Copyright © 2010 by the National Academy of Sciences.


BIOLOGICAL SCIENCES / MEDICAL SCIENCES

Phosphate-activated glutaminase (GLS2), a p53-inducible regulator of glutamine metabolism and reactive oxygen species

Sawako Suzukia,b,1, Tomoaki Tanakaa,b,1, Masha V. Poyurovskyc, Hidekazu Naganoa,b, Takafumi Mayamaa,b, Shuichi Ohkubod, Maria Lokshinc, Hiroyuki Hosokawae, Toshinori Nakayamae, Yutaka Suzukif, Sumio Suganof, Eiichi Satog, Toshitaka Nagaog, Koutaro Yokotea,b, Ichiro Tatsunoa,b,2, and Carol Privesc,2

aDepartment of Clinical Cell Biology and bDivision of Endocrinology and Metabolism, Chiba University Graduate School of Medicine, Chiba-shi, Chiba 260-8670, Japan; cDepartment of Biological Sciences, Columbia University, New York, NY 10027; dDrug Discovery and Development I, Hanno Research Institute, Taiho Pharmaceutical Co., Ltd., Hanno, Saitama 357-8527, Japan; eDepartment of Immunology, Chiba University Graduate School of Medicine, Chiba-shi, Chiba 260-8670, Japan; fDepartment of Medical Genome Sciences, Graduate School of Frontier Sciences, University of Tokyo, Kashiwa, Chiba 277-8562, Japan; and gDepartment of Anatomic Pathology, Tokyo Medical University, Shinjuku, Tokyo 160-0023, Japan

Contributed by Carol Prives, March 1, 2010 (sent for review January 6, 2010)

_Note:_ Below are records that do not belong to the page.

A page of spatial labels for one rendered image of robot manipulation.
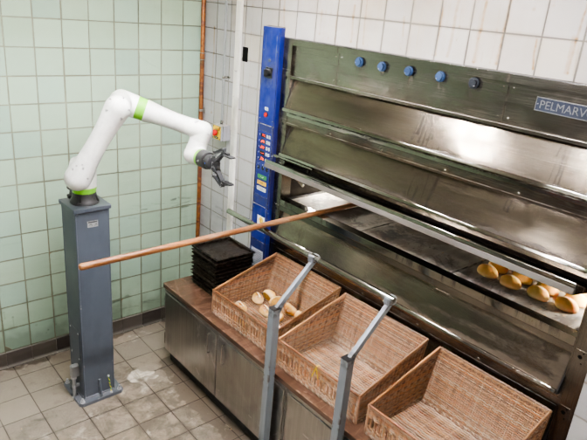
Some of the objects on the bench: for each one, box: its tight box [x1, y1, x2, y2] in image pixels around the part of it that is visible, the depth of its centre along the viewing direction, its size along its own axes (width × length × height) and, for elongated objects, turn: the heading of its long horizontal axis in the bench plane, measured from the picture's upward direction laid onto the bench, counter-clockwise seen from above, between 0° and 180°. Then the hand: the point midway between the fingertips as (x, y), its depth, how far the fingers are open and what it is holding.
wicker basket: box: [211, 252, 342, 352], centre depth 323 cm, size 49×56×28 cm
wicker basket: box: [364, 346, 552, 440], centre depth 239 cm, size 49×56×28 cm
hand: (231, 171), depth 282 cm, fingers open, 13 cm apart
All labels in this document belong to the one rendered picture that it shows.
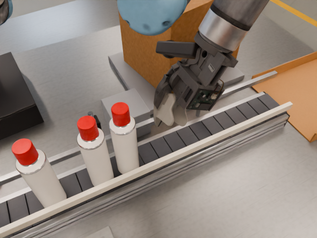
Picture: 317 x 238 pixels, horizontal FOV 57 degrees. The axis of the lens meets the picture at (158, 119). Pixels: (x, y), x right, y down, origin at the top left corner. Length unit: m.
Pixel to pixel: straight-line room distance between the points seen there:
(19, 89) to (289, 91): 0.81
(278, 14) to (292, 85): 2.20
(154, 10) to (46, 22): 1.00
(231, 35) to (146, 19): 0.17
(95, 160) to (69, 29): 0.77
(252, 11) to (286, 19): 2.66
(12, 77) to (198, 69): 0.60
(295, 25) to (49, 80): 2.47
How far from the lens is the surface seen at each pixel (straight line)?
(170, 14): 0.36
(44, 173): 0.56
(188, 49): 0.53
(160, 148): 0.72
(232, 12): 0.48
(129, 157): 0.62
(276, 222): 0.74
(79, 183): 0.71
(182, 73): 0.52
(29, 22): 1.35
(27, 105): 0.86
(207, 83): 0.50
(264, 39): 1.22
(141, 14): 0.37
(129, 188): 0.68
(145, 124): 0.67
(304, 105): 0.99
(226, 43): 0.49
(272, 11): 3.23
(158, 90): 0.55
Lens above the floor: 1.48
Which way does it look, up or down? 49 degrees down
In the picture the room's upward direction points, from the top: straight up

Abstract: We identified a p53 target gene, phosphate-activated mitochondrial glutaminase (GLS2), a key enzyme in conversion of glutamine to glutamate, and thereby a regulator of glutathione (GSH) synthesis and energy production. GLS2 expression is induced in response to DNA damage or oxidative stress in a p53-dependent manner, and p53 associates with the GLS2 promoter. Elevated GLS2 facilitates glutamine metabolism and lowers intracellular reactive oxygen species (ROS) levels, resulting in an overall decrease in DNA oxidation as determined by measurement of 8-OH-dG content in both normal and stressed cells. Further, siRNA down-regulation of either GLS2 or p53 compromises the GSH-dependent antioxidant system and increases intracellular ROS levels. High ROS levels following GLS2 knockdown also coincide with stimulation of p53-induced cell death. We propose that GLS2 control of intracellular ROS levels and the apoptotic response facilitates the ability of p53 to protect cells from accumulation of genomic damage and allows cells to survive after mild and repairable genotoxic stress. Indeed, overexpression of GLS2 reduces the growth of tumor cells and colony formation. Further, compared with normal tissue, GLS2 expression is reduced in liver tumors. Thus, our results provide evidence for a unique metabolic role for p53, linking glutamine metabolism, energy, and ROS homeostasis, which may contribute to p53 tumor suppressor function.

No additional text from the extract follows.